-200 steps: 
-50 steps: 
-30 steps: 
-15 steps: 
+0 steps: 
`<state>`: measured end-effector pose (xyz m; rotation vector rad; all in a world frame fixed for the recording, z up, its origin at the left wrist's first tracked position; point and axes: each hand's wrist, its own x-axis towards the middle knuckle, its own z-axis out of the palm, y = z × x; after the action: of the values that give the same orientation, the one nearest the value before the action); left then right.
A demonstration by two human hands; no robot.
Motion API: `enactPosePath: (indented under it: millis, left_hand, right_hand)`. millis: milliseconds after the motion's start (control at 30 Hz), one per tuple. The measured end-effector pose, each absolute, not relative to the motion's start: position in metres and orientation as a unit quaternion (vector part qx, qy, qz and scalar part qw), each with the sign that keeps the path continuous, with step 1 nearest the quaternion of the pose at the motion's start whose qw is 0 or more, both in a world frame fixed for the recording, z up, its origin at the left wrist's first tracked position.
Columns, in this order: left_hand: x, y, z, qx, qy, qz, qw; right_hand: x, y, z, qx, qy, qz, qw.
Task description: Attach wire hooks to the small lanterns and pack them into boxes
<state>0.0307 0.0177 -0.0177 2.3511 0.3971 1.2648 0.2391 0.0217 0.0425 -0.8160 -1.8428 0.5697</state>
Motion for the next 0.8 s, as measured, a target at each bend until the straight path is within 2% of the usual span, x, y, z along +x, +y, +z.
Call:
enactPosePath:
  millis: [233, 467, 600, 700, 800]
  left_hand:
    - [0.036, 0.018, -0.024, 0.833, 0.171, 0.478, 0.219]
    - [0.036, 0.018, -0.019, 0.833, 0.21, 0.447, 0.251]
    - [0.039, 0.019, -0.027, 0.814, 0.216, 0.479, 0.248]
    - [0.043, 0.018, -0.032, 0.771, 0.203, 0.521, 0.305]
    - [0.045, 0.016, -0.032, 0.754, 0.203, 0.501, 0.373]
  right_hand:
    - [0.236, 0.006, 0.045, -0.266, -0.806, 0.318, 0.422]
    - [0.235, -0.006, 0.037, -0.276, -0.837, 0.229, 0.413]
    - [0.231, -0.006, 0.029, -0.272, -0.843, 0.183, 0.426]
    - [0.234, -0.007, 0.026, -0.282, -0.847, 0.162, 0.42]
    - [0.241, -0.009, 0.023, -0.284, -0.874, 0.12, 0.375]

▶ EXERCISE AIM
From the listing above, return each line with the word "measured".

▶ RESULT OF THIS EXERCISE
`<state>`: measured end-effector pose (xyz m; rotation vector rad; all in a world frame fixed for the recording, z up, its origin at the left wrist's first tracked position; point and axes: each hand's wrist, its own x-axis towards the middle knuckle, its own z-axis out of the palm, y = z × x; after the action: of the values that give the same orientation, the one nearest the value before the action); left then right.
Motion API: `enactPosePath: (indented under it: millis, left_hand, right_hand)`. millis: milliseconds after the motion's start (control at 30 Hz), one per tuple. The measured end-effector pose, each absolute, not relative to the motion's start: position in metres and orientation as a unit quaternion (vector part qx, qy, qz and scalar part qw), each with the sign that keeps the path continuous, with step 1 nearest the quaternion of the pose at the motion's start whose qw is 0 or more, both in a world frame fixed for the recording, z up, its origin at the left wrist's first tracked position.
Motion for the next 0.8 s, as measured, a target at each bend until the straight path is within 2% of the usual span, x, y, z along +x, +y, +z.

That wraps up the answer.